In the Hollywood landscape of new, new, new, what really stands out is that today's starlets still emulate the looks of classic screen beauties, including Elizabeth Taylor, Marilyn Monroe and Rita Hayworth, who ruled the red carpet in the 1950s.
Funny, you don't hear that much about Cher, Sharon Stone, or even Demi Moore and Julia Roberts, all very popular stars of the awards-show circuit in more recent history. Could you imagine Angelina Jolie all done up as Sally Field?
But Jolie made most of the best-dressed lists from the Golden Globe awards earlier this month with her bright red lips and neat hair that complemented her glamorous gown.
"To reference the bygone era of past screen sirens, there's something about that genre that women gravitate to, men gravitate to and fashion gravitates to," says Jenn Karsten, director of education and artistry for the cosmetics brand Make Up For Ever.
"I think it's the essence of the real woman," she says. "If we referenced the '70s, '80s and the '90s even, the culture was shifting so much. It was a sexual revolution but with a strong androgynous look. It was, 'Don't look at me for my beauty, look at me for my brains, my power.' But if you look at Liz Taylor, Sophia Loren or Marilyn, they're all megastars that were proven talents and proven beauties."
Lori Taylor, global pro lead makeup artist for Smashbox, says Hollywood back in the day was more about crafting a lasting image instead of jumping from trend to trend. "The 1940s and '50s had a ladylike glamour. Everything worked! These women weren't testing anything out. If you look at the women of the '80s, it was more about pushing the edge -- and that's not as timeless."

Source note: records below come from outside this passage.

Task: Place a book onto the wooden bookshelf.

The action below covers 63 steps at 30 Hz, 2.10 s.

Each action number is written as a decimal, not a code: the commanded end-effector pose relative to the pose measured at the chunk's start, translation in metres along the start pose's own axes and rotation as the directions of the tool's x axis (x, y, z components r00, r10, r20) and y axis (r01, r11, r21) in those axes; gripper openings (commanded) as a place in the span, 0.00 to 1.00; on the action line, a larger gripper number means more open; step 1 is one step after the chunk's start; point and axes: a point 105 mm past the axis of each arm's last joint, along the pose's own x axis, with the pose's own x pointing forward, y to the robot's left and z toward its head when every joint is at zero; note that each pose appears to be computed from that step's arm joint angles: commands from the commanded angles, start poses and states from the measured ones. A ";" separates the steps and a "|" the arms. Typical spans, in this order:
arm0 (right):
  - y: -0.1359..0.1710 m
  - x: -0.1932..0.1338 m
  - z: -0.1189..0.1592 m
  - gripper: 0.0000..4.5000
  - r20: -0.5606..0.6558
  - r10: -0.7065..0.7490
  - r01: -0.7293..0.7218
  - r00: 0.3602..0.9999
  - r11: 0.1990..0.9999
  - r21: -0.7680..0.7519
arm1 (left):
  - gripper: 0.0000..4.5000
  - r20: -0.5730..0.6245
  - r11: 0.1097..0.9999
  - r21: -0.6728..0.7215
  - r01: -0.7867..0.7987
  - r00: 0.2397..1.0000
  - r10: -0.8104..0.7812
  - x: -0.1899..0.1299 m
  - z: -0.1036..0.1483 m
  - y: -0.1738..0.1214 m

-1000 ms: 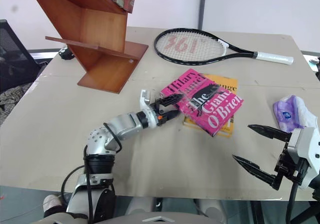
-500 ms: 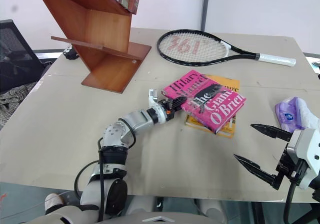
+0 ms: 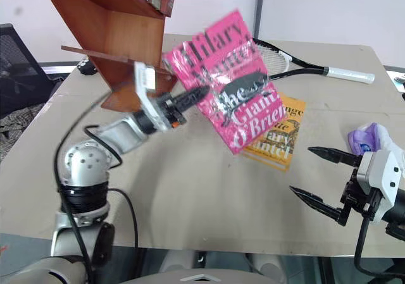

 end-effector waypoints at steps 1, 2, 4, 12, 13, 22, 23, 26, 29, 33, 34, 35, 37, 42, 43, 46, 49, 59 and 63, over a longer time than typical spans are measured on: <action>-0.014 0.004 0.023 1.00 0.122 -0.020 0.024 0.992 0.999 -0.035 | 0.04 0.064 0.841 0.541 0.003 0.997 -0.044 -0.008 0.056 -0.012; -0.018 0.005 0.032 1.00 0.188 -0.033 0.037 0.982 0.999 -0.018 | 0.04 0.084 0.735 0.678 -0.018 0.995 -0.054 -0.012 0.071 -0.013; -0.024 0.007 0.047 1.00 0.282 -0.052 0.052 0.958 0.999 0.007 | 0.04 0.113 0.612 0.789 -0.047 0.991 -0.070 -0.018 0.092 -0.015; -0.038 0.014 0.072 1.00 0.399 -0.056 0.058 0.915 0.998 0.007 | 0.04 -0.014 0.001 1.000 0.014 0.999 0.040 -0.045 0.139 0.001; -0.038 0.016 0.071 1.00 0.395 -0.051 0.054 0.917 0.999 0.004 | 0.04 -0.054 -0.019 0.998 0.055 0.995 0.080 -0.050 0.140 0.007; -0.041 0.026 0.073 1.00 0.411 -0.016 0.020 0.911 1.000 -0.005 | 0.04 -0.142 -0.115 0.974 0.195 0.921 0.363 -0.081 0.175 0.035; -0.041 0.026 0.073 1.00 0.413 -0.017 0.021 0.910 1.000 -0.006 | 0.04 -0.140 -0.122 0.972 0.203 0.908 0.394 -0.086 0.179 0.038; -0.043 0.026 0.072 1.00 0.418 -0.022 0.027 0.908 1.000 -0.007 | 0.04 -0.166 -0.134 0.954 0.268 0.844 0.510 -0.103 0.185 0.053; -0.044 0.026 0.071 1.00 0.419 -0.026 0.033 0.908 0.999 -0.010 | 0.04 -0.204 -0.102 0.945 0.310 0.804 0.558 -0.107 0.186 0.057; -0.045 0.026 0.070 1.00 0.425 -0.028 0.039 0.905 0.999 -0.017 | 0.04 -0.267 -0.060 0.923 0.379 0.746 0.610 -0.110 0.178 0.069; -0.046 0.025 0.070 1.00 0.426 -0.029 0.041 0.904 0.999 -0.020 | 0.04 -0.289 -0.047 0.914 0.403 0.728 0.622 -0.111 0.174 0.074; -0.046 0.025 0.071 1.00 0.427 -0.029 0.043 0.904 0.999 -0.024 | 0.04 -0.303 -0.041 0.906 0.422 0.712 0.634 -0.112 0.171 0.079; -0.046 0.024 0.072 1.00 0.433 -0.032 0.049 0.901 0.998 -0.029 | 0.04 -0.300 -0.036 0.908 0.418 0.707 0.640 -0.109 0.168 0.089; -0.045 0.020 0.076 1.00 0.438 -0.069 0.107 0.896 0.992 -0.062 | 0.04 -0.392 0.041 0.878 0.477 0.668 0.632 -0.107 0.140 0.120; -0.044 0.019 0.076 1.00 0.437 -0.072 0.112 0.897 0.992 -0.065 | 0.04 -0.398 0.054 0.878 0.475 0.663 0.633 -0.107 0.139 0.124; -0.041 0.017 0.077 1.00 0.436 -0.085 0.127 0.896 0.990 -0.068 | 0.04 -0.442 0.093 0.854 0.512 0.620 0.648 -0.112 0.130 0.132; -0.039 0.016 0.077 1.00 0.434 -0.096 0.138 0.896 0.988 -0.066 | 0.04 -0.470 0.125 0.846 0.518 0.613 0.635 -0.111 0.125 0.135; -0.037 0.014 0.074 1.00 0.430 -0.091 0.127 0.898 0.990 -0.054 | 0.64 -0.427 0.144 0.885 0.442 0.649 0.630 -0.121 0.144 0.128; -0.039 0.016 0.076 1.00 0.434 -0.082 0.118 0.897 0.991 -0.056 | 0.99 -0.468 0.247 0.883 0.398 0.739 0.484 -0.120 0.148 0.099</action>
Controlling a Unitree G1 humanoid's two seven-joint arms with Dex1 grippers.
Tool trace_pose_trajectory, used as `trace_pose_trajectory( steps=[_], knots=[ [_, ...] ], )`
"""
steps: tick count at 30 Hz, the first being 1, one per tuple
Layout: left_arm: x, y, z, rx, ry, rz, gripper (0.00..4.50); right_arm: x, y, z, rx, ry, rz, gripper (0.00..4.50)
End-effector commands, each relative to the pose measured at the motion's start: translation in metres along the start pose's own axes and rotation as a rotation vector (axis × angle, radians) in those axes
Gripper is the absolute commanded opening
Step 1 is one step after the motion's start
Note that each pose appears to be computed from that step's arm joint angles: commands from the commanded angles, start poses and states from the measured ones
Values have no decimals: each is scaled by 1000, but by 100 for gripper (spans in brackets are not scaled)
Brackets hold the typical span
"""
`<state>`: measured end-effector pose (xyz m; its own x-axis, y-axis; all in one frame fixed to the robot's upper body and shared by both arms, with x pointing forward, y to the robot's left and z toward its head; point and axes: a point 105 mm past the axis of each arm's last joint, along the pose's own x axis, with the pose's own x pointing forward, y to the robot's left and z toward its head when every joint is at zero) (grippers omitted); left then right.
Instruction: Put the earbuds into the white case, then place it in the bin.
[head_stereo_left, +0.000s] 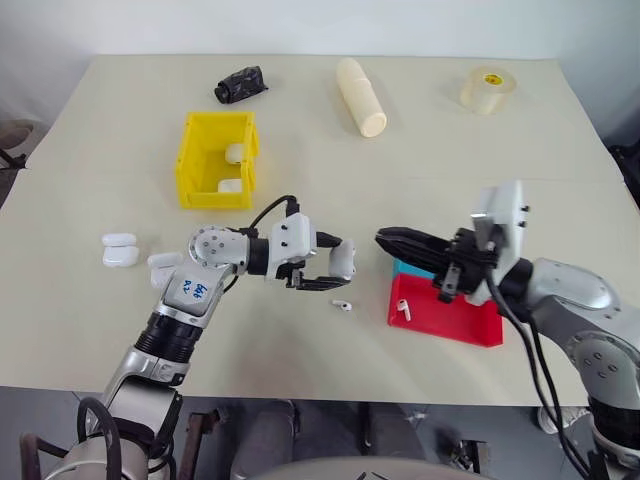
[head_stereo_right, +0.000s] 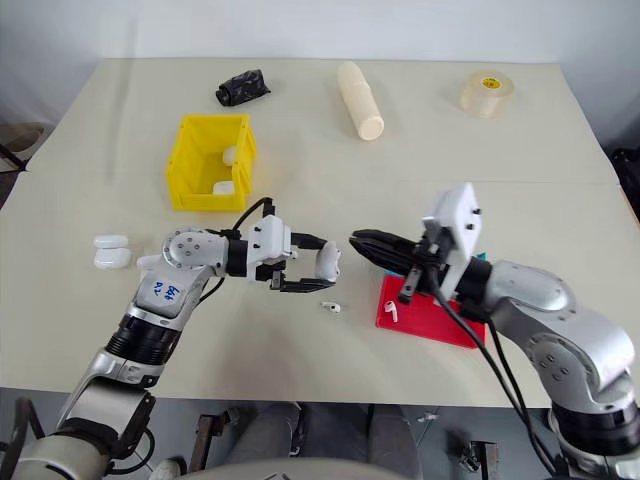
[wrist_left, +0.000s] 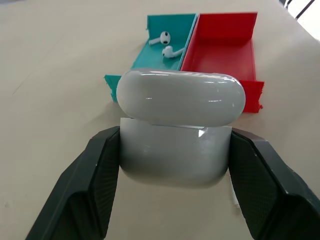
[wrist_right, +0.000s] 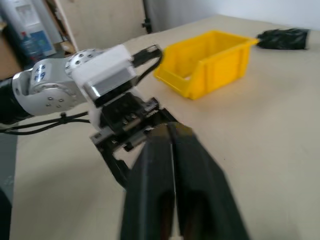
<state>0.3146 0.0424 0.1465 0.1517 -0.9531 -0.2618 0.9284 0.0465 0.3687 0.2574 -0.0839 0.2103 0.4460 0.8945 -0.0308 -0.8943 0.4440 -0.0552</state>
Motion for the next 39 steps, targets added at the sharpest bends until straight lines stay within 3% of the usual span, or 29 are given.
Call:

It was a pretty rare occasion that the Monroes and Hayworths of the world would turn up somewhere without a well-planned outfit and full made-up face, adds Wende Zomnir, founding partner and creative director of Urban Decay. Their appearances were more staged than the paparazzi snapshots of today's stars, of course, but they also had fairly simple beauty routines, even if they wore a lot of product, she says.
Tips on re-creating those looks:
*Beautiful, full brows. "Pamela Anderson ruined brows," declares Zomnir. "Brows are hard to do right, but people are scared to let them grow."
She'd like to see more people take their cue from Elizabeth Taylor, or at least Brooke Shields in the '80s.
*A natural look. This isn't carte blanche to be natural, however, says Karsten.
The goal is a look that's simple but well-groomed, with flawless skin and a few big statements, such as a bright lip color and jet-black lashes. You might need foundation, you'll need a good skin-care routine, you might even need time-consuming false lashes to make it look like you barely gave it a thought.
Balance those one or two bold moves with neutral-tone eyes and cheeks, she says.
*Healthy lifestyle. Many ingredients commonly used in skin care today were virtually unknown 50 years ago, like antioxidants and peptides, said Charles Denton, CEO of skin-care company Erno Laszlo, but Laszlo, the company's late founder, was an early proponent of lifestyle approaches.
"He actively promoted a good diet, the idea of avoiding the sun and getting a good night sleep," Denton explains. "He supported antioxidants that do good when drinking red wine and eating dark chocolate."
*Clean canvas. Targeting skin blemishes will mean less makeup -- and less room for error, says Denton.
*Red lipstick. "Red lipstick makes you walk a little taller, stand a little straighter and you'll get more attention and compliments," says Karsten. "Why not do it?"
Lori Taylor says there is a right shade of red for everyone. Most people can wear a warm red, but you have to try it on, she says. If it doesn't work, move toward something with a little bit more orange. It'll have the same effect but be friendlier to both pale and olive skin tones, she says.
Elizabeth Taylor made candy-apple red her signature, and Hayworth wore the red that really looks like real red. Monroe leaned toward a really rosy pink. A berry-tone fuchsia also turns heads and is easy to wear, especially for daytime, says Zomnir.
*Highlighting instead of contouring. Contouring makeup that took advantage of staged lighting is clunky and cumbersome for a modern on-the-go lifestyle, says Lori Taylor. The modern version is highlighting (for example, by using bronzer), which adds dimension with just a few strokes here and there.
Kim Kardashian and Beyonce are masters, she says.
*Playing to type. A sultry star -- she has Eva Mendes, Megan Fox or Jennifer Lopez in mind -- can do Hayworth with a good glow on the skin, Lori Taylor says, while a blond can do the contrast of pale skin and highly pigmented cosmetics.